Scan the data beneath this task and copy each line that includes "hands".

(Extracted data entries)
'''
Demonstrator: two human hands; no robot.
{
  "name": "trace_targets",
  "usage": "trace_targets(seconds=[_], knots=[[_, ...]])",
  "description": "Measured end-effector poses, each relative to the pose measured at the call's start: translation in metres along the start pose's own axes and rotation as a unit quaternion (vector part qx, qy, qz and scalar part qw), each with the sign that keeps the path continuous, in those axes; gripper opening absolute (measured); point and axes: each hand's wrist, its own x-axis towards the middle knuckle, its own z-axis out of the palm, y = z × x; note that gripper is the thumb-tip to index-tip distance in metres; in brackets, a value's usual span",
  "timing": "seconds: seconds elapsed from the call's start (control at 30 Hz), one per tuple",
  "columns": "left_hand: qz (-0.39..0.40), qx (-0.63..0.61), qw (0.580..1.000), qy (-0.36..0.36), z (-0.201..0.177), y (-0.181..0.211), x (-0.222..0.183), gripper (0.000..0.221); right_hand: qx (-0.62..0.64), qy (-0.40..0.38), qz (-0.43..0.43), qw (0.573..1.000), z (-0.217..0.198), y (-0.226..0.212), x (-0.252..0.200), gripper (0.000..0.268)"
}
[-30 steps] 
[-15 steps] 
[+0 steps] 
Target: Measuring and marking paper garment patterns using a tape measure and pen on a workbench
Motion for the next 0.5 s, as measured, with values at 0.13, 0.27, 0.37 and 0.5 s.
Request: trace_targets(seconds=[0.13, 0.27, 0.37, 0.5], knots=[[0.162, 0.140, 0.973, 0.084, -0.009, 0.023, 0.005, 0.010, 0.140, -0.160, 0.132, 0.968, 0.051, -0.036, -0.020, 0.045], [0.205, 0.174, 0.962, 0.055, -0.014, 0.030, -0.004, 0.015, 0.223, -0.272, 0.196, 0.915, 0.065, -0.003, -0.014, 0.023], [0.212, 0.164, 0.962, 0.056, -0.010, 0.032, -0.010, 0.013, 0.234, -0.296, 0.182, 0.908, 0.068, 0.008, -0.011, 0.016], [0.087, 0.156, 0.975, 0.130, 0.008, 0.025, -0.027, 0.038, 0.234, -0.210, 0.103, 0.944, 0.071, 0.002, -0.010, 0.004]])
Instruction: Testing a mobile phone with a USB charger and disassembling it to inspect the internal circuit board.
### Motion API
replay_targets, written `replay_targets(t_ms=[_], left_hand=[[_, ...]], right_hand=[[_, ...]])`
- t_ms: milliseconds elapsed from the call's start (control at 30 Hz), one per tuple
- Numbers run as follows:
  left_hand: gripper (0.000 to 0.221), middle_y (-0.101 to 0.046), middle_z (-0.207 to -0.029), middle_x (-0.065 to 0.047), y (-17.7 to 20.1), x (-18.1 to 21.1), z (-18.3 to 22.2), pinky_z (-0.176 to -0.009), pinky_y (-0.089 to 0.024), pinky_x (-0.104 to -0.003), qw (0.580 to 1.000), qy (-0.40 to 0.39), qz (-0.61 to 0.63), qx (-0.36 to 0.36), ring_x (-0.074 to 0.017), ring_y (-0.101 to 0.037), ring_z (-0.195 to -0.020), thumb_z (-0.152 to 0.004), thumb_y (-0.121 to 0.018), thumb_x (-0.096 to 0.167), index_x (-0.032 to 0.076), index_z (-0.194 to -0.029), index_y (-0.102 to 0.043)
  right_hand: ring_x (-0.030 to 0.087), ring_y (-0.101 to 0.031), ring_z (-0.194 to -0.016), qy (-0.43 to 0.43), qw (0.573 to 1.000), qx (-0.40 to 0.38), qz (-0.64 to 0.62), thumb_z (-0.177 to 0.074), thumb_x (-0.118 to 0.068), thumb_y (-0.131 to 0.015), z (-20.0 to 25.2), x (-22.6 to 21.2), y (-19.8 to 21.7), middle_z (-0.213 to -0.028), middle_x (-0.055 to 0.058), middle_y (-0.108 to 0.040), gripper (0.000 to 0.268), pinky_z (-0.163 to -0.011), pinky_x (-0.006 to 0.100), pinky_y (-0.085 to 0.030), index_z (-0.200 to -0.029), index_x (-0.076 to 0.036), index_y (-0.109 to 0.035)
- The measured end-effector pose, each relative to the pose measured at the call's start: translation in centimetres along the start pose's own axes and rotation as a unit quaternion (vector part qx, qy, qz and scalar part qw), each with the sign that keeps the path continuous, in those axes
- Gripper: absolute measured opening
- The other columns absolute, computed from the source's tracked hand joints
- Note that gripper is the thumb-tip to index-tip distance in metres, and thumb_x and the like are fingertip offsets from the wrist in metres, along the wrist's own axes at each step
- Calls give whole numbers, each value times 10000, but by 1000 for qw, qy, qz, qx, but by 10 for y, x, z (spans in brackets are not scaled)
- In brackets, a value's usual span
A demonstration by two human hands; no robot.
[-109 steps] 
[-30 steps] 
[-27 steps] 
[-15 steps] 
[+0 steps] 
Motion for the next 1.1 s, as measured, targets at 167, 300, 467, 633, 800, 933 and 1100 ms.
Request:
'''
* Solution below *
Demonstrator: two human hands; no robot.
A demonstration by two human hands; no robot.

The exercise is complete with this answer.